### EXERCISE DETAILS
Word for word and without images, reproduce the listing that follows.
-- STORED DATA follows --
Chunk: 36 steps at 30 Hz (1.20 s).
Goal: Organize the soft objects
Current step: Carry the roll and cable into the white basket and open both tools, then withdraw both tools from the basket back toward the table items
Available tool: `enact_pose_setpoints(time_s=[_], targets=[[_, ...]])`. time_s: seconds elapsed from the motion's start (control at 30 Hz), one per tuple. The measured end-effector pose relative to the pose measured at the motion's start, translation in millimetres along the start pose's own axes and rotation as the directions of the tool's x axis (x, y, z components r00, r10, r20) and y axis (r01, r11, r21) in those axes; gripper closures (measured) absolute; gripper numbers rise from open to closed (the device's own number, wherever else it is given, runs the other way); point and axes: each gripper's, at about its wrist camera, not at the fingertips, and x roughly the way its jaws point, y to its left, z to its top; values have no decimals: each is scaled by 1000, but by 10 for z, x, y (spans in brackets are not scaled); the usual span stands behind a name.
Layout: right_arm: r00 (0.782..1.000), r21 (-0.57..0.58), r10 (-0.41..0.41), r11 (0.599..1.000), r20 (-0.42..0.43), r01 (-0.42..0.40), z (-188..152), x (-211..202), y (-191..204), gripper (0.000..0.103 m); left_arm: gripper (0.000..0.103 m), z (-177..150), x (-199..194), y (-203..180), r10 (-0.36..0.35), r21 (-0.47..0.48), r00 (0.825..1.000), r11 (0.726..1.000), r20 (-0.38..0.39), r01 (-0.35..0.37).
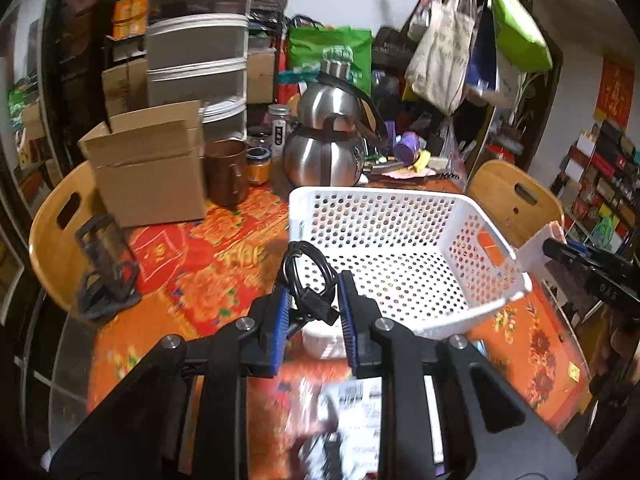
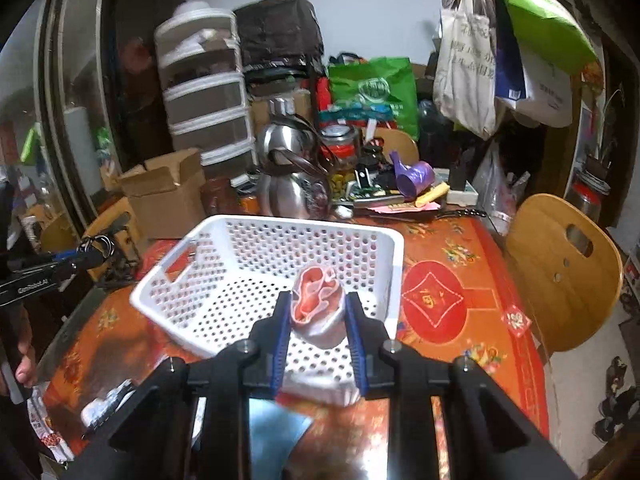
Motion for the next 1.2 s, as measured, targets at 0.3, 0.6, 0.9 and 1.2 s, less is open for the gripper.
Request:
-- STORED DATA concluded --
### SOLUTION FOR THIS TASK
Chunk: 36 steps at 30 Hz (1.20 s).
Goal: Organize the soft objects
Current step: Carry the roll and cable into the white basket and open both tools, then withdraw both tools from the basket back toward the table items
Available tool: `enact_pose_setpoints(time_s=[_], targets=[[_, ...]])`. time_s: seconds elapsed from the motion's start (control at 30 Hz), one per tuple. The measured end-effector pose relative to the pose measured at the motion's start, translation in millimetres along the start pose's own axes and rotation as the directions of the tool's x axis (x, y, z components r00, r10, r20) and y axis (r01, r11, r21) in those axes; gripper closures (measured) absolute; gripper numbers rise from open to closed (the device's own number, wherever else it is given, runs the other way); point and axes: each gripper's, at about its wrist camera, not at the fingertips, and x roughly the way its jaws point, y to its left, z to its top; values have no decimals: each is scaled by 1000, but by 10 for z, x, y (spans in brackets are not scaled); the usual span stands behind a name.
Layout: right_arm: r00 (0.782..1.000), r21 (-0.57..0.58), r10 (-0.41..0.41), r11 (0.599..1.000), r20 (-0.42..0.43), r01 (-0.42..0.40), z (-188..152), x (-211..202), y (-191..204), gripper (0.000..0.103 m); left_arm: gripper (0.000..0.103 m), z (-177..150), x (-199..194), y (-203..180), r10 (-0.36..0.35), r21 (-0.47..0.48), r00 (0.825..1.000), r11 (0.726..1.000), r20 (-0.38..0.39), r01 (-0.35..0.37).
Motion for the next 1.2 s, as measured, targets at 0.3, 0.6, 0.9 and 1.2 s, less is open for the gripper.
Request:

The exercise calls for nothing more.